Are you morally wounded? Life can undo your individual moral soul and wreck you out of that former woundedness.
It has taken long to understand the nature of the soul according to its non-inverted cultural invention. I refer to the soul that expects to pass through different stages in life and learn from them. This cultural construct of the soul is also dying, as lifetime events more fluidly supersede each other. The rampant velocities of contemporary politics and science also wreck us out of our moral wounds
Life teaches us nothing, but perhaps we can learn from that. To fill one’s mind with content, with more musts and shoulds, opens up future wounds in an inevitably disappointed soul. Life cannot have the structure one currently imagines it ought to have. A pilgrim these days would have to proceed very slowly indeed to maintain any sense of structure where reality moves exponentially.
Life itself has nothing to teach us, for it does not take an interest in us in that way. What we have left are our experiences. These may teach us lessons, but only those we wish to learn. Supposing the ground for such learning has not been prepared, one will be left with nothing. To learn from what one is capable of teaching oneself requires good manners. One must respect the teacher, who is superbly deficient in the knowledge and ability to teach. Another must command the student, who doesn’t see the point in any of this. This knowledge is not authoritative but personal. The student requests to be nailed to a crucifix, because it’s safer to rely on the authority of others than to proceed with this highly unsatisfactory state of affairs. Eternal woundedness is the price he is willing to pay for certainty, an absolution that will be denied him.

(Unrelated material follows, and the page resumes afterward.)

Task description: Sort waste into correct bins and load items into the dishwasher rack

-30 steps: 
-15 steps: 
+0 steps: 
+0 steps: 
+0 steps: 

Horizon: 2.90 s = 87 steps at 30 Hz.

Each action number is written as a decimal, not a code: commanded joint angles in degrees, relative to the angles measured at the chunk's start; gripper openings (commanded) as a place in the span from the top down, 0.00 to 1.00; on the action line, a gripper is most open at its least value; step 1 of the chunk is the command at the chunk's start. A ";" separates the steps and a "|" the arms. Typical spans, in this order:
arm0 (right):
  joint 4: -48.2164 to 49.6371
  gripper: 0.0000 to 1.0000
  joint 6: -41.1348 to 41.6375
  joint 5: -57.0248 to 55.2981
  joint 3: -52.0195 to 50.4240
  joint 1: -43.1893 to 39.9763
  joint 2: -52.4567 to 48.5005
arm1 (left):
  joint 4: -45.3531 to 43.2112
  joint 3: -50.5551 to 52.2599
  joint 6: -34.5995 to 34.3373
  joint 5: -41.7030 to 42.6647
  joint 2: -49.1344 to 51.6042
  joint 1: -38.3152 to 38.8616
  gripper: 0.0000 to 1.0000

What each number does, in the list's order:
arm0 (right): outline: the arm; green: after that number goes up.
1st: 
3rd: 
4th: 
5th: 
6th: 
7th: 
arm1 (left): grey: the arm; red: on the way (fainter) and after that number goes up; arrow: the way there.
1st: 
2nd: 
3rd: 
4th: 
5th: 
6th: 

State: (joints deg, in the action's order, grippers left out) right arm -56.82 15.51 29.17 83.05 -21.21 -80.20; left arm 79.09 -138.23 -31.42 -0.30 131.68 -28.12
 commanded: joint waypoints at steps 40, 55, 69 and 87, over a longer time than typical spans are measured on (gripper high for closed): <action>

“There’s only You and You-Yourself , so work together!”
So one regresses, since one does not know the way forward. There one is, in one’s worst nightmares, staring back at one. Experiential lessons multiply, but there are no answers as to how to live according to morality and the ideal. One’s former self stares back at one.
Perhaps then, life is not a moral journey, but an experiential one. Does one not have enough food to eat? Was Jesus hungry? Morality nails one to the sticking point, but where there are two, one is still free to wander.
“Does he find enough food in this experience? Or must he be compelled to repeat it?” Such is the reflection of the shamanic self.
Jesus in plaster-form writhes in his agony, assured that he will never eat again, but human forms march on, consuming their experiences and transmuting. There’s no meaning to this reality. But if one cannot consume one’s experiences, one remains adrift in a space where life has little meaning. Some learn to take the food and drink the drink and wreck themselves out of their woundedness.
The teacher is accursed as is the pupil, but both of them shall make their way beyond the cross and hopes of immortality.
Behold! And one and one is suddenly reborn, out of the devil’s own behind.